Exercise directions: Give again, unaltered, the lines of the listing below that run from the line having "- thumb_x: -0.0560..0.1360" through the line having "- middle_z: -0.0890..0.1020".

··· Collected material ···

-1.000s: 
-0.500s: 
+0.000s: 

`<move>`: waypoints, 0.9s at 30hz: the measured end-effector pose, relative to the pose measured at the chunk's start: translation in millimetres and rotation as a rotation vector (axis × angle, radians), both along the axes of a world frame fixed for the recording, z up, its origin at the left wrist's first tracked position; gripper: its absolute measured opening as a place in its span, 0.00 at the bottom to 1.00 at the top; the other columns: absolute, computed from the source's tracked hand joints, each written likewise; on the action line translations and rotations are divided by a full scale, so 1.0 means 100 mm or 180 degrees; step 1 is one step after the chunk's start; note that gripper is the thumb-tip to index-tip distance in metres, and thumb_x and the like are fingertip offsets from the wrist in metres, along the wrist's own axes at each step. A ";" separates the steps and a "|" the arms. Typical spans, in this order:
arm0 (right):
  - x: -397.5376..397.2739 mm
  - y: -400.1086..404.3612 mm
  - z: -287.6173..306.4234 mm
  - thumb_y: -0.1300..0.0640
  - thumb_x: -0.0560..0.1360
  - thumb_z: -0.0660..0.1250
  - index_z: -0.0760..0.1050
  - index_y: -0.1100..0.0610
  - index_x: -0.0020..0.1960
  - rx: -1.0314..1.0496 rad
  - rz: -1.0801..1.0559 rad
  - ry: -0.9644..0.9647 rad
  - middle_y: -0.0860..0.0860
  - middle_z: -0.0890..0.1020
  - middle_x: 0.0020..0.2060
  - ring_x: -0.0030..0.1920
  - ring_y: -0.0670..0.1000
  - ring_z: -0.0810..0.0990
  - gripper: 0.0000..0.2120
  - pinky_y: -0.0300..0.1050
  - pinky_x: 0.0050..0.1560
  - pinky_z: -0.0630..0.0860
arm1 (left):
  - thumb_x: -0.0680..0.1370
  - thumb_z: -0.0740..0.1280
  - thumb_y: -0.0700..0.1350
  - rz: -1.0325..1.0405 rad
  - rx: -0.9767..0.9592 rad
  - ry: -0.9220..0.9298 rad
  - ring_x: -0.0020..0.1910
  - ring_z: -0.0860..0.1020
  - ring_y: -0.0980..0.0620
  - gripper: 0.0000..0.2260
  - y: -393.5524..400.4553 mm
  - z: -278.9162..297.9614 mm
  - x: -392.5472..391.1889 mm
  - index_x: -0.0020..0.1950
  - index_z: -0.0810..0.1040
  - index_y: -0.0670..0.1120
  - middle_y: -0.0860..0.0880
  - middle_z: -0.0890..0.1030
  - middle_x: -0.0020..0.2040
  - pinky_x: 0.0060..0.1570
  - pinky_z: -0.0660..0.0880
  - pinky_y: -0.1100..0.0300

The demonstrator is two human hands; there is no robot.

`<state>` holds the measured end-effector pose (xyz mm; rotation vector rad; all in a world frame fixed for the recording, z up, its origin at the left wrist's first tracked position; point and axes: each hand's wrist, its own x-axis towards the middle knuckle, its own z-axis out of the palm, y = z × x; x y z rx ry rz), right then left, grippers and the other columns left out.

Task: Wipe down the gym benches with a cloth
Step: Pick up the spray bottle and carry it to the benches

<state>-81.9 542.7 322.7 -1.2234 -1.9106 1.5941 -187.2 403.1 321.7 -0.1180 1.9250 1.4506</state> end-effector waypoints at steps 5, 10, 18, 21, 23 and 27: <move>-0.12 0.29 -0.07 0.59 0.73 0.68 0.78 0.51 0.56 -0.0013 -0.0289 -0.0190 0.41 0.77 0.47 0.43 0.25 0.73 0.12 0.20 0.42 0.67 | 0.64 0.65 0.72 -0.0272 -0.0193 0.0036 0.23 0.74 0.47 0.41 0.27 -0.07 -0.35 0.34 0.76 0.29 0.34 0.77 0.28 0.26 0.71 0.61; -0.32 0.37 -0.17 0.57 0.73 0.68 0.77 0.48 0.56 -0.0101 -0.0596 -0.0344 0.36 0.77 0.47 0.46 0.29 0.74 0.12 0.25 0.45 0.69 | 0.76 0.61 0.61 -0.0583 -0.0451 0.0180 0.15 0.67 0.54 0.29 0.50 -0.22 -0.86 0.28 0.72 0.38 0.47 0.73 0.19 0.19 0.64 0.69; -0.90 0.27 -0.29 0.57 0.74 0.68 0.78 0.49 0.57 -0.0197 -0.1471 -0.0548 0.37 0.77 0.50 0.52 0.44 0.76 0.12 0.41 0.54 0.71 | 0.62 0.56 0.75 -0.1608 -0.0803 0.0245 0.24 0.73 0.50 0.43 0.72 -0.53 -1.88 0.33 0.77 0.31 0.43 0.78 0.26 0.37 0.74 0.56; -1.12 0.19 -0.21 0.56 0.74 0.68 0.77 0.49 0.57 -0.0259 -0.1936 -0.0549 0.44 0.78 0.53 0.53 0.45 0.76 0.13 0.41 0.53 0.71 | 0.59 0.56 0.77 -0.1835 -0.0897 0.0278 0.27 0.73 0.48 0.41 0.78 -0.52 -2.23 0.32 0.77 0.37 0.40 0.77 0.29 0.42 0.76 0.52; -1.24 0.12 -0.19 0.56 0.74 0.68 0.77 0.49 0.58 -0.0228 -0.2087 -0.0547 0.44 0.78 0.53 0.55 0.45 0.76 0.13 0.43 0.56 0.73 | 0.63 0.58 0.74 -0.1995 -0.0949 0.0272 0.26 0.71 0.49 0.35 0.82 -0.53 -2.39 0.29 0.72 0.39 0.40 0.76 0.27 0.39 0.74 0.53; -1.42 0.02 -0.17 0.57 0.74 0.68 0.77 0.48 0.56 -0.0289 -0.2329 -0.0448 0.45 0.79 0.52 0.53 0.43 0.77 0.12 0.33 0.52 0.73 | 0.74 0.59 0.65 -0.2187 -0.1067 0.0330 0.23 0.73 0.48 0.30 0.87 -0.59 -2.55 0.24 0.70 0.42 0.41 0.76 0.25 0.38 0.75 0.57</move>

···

Answer space:
  - thumb_x: -0.0560..0.1360
  - thumb_z: -0.0660..0.1250
  - index_z: -0.0760..0.1050
  - index_y: -0.1100..0.0610
  - index_x: -0.0020..0.1960
  - rx: -1.0314..1.0496 rad
  - rz: -1.0801..1.0559 rad
  - ry: -0.9644..0.9647 rad
  - middle_y: -0.0860..0.0860
  - middle_z: -0.0890..0.1020

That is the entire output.